Santa Cruz quiere comprar el Castillo de Santa Catalina, no expropiarlo

Pese a que la Sociedad Económica reivindica los expedientes de expropiación que se abrieron en la década de los ochenta del siglo pasado, el alcalde es partidario de negociar la compra

Castillo de Santa Catalina
Castillo de Santa Catalina

La Sociedad Económica de Amigos de El País de Santa Cruz de La Palma ha solicitado que se negocie con el Ministerio de Educación, Cultura y Deportes la expropiación del Castillo de Santa Catalina, que es de titularidad privada y pertenece a un grupo de familias, desde que en 1949 lo adquirieran en un subasta en representación del Grupo de Comerciantes Mayoristas de la capital palmera por 300.010,99 pesetas.

Una medida a la que se opone el alcalde de la ciudad, Sergio Matos, pese al interés que mantiene la Corporación para que estas instalaciones, que fueron declaradas Monumento Histórico – Artístico en 1951, sean públicas en el futuro.

Desde la Económica presentan una serie de argumentos para defender esta postura y recuerdan que en un Real Decreto de 1982, el Ministerio de Cultura declaró este inmueble de utilidad pública, “a efectos de expropiación forzosa”. Y existe una resolución, al año siguiente, del Gobierno Civil donde se declara “la necesidad de ocupación del Castillo a efectos de su expropiación forzosa”. Una medida que nunca se llegó a efectuar y que ahora demanda esta entidad que revierta dicho expediente para que sea de titularidad pública.

En estos momentos, el Castillo de Santa Catalina, conocido popularmente como Castillete, está abierto al público y es un espacio de visita obligada para los turistas que llegan a la ciudad, a través de un acuerdo entre el Ayuntamiento y los propietarios del inmueble.

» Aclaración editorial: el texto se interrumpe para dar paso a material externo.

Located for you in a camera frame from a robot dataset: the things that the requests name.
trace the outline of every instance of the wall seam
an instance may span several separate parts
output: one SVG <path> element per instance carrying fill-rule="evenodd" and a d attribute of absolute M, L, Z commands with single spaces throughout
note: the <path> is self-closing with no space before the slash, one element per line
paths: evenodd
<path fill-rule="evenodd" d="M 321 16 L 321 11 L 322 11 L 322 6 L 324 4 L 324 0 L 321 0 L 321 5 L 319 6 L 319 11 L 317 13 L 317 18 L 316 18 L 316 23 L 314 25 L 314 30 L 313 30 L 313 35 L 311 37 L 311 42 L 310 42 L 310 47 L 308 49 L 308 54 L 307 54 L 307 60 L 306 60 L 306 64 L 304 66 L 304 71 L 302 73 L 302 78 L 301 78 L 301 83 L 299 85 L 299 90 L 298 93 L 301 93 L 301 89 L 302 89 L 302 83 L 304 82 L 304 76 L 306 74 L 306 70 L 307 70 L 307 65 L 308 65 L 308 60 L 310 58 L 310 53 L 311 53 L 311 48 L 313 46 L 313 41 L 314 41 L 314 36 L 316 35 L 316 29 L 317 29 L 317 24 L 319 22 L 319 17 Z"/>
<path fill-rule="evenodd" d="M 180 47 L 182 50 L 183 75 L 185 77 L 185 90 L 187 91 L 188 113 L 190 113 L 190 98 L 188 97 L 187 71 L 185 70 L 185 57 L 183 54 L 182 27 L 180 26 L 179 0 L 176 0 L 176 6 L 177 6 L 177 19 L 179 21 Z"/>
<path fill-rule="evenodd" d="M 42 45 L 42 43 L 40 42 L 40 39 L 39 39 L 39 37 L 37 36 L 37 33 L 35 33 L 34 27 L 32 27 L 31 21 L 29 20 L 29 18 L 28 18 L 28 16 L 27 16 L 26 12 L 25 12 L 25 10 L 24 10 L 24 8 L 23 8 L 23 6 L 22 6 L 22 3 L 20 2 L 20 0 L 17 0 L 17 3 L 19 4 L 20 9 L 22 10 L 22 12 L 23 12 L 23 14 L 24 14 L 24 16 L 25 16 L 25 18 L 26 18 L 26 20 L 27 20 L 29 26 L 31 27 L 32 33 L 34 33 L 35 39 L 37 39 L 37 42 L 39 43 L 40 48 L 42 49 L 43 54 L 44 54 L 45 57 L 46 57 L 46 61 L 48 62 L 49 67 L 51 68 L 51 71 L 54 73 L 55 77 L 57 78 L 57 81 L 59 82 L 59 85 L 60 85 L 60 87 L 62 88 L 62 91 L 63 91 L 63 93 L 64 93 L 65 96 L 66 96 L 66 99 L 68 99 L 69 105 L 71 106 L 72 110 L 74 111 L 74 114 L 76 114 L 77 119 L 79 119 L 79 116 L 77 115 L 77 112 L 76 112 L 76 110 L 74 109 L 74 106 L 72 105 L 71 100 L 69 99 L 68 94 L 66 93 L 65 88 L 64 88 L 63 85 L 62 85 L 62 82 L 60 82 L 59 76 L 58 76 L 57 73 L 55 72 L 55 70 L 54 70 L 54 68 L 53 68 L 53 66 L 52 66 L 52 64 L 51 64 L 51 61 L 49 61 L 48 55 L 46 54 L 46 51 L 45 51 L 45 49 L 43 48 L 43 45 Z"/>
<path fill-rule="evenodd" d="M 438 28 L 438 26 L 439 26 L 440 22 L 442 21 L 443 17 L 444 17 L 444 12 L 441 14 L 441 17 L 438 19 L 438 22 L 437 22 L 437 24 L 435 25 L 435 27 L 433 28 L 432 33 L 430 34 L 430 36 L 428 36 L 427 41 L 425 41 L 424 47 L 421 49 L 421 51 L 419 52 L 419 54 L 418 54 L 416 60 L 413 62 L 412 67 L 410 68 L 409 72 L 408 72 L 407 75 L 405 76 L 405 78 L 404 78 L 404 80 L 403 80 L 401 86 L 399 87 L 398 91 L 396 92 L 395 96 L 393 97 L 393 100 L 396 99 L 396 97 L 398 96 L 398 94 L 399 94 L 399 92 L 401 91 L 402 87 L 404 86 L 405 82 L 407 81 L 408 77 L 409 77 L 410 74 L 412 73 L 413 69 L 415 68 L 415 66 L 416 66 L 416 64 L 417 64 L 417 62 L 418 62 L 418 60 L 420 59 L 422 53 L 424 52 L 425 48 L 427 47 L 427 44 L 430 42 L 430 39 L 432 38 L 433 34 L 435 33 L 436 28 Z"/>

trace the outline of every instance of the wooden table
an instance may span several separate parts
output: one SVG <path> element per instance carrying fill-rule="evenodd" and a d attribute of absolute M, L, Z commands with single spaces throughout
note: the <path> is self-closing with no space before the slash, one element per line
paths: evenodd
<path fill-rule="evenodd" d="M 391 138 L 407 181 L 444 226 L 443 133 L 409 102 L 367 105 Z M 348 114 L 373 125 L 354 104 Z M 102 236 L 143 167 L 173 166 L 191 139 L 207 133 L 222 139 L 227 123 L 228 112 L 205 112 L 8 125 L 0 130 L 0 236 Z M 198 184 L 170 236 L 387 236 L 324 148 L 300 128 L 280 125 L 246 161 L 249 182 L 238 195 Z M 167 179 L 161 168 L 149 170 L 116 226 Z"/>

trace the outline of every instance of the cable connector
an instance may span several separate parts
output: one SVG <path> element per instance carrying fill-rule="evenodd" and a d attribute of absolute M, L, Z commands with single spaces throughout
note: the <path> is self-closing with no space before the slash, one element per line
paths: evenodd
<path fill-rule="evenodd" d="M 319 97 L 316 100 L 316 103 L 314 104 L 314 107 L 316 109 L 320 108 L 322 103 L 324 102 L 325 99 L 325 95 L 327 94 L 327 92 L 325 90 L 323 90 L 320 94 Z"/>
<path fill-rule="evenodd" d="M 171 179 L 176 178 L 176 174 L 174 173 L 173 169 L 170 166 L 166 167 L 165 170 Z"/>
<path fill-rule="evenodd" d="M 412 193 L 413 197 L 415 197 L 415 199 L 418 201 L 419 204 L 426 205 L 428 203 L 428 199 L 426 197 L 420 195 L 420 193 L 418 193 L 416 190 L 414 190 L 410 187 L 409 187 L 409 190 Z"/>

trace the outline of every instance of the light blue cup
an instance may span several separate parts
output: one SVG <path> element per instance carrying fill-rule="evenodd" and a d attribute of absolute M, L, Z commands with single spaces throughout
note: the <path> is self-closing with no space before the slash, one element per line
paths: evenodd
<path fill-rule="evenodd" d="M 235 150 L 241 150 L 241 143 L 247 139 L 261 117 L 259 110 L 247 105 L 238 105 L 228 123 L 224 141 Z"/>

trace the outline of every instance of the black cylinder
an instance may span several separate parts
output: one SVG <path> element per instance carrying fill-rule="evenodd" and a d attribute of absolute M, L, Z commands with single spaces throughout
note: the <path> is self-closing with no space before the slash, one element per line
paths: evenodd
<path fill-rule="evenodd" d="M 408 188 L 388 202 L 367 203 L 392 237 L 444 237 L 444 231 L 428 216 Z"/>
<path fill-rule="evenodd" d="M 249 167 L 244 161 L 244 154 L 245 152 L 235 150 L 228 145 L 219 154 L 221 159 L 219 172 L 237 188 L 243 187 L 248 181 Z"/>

Una línea de colaboración que valora el alcalde y que se viene realizando desde el pasado mandato, dirigida también para la conservación del Castillo, cuya construcción se remonta a finales del siglo XVII. Tanto el Ayuntamiento como el Cabildo han intentado en diversas ocasiones negociar con los propietarios del Castillete para adquirirlo y que pase a titularidad pública. De las cifras que se han barajado se ha hablado de unos 350.000 euros para la adquisición del inmueble. Pero estas conversaciones no han llegado a buen puerto.

“No considero que sea necesaria una expropiación de un bien que es privado, cuya compra en su momento permitió además que no se perdiera este castillo histórico de Santa Cruz de La Palma”, insistió Sergio Matos, quien añadió que de cara al futuro el Ayuntamiento, con la colaboración de otras administraciones, tratará de adquirirlo.

RECUPERACIÓN

Este año, el Gobierno de Canarias va a financiar la recuperación del túnel cuyos restos se encontraron casualmente en el Castillo de Santa Catalina, que podrían pertenecer a un pasadizo que uniría este inmueble con el Convento de San Francisco, que se emplearía, según la tradición oral, como vía de escape ante los ataques piratas.

Cabe recordar además, que uno de los espacios más singulares de este inmueble es su calabozo, que se ha destinado a ilustrar la historia de la represión política en Canarias durante los últimos tres siglos. Este recinto fue habilitado durante el reinado de Felipe V, en plena Guerra de Sucesión, y es uno de los raros ejemplos de calabozo que mantiene la estructura original del siglo XVIII, donde la propia disposición arquitectónica contribuye al amedrentamiento de los presos. La nueva disposición del calabozo trata de reproducir el modelo y los elementos de la época, tal y como están descritos en los documentos que se han conservado.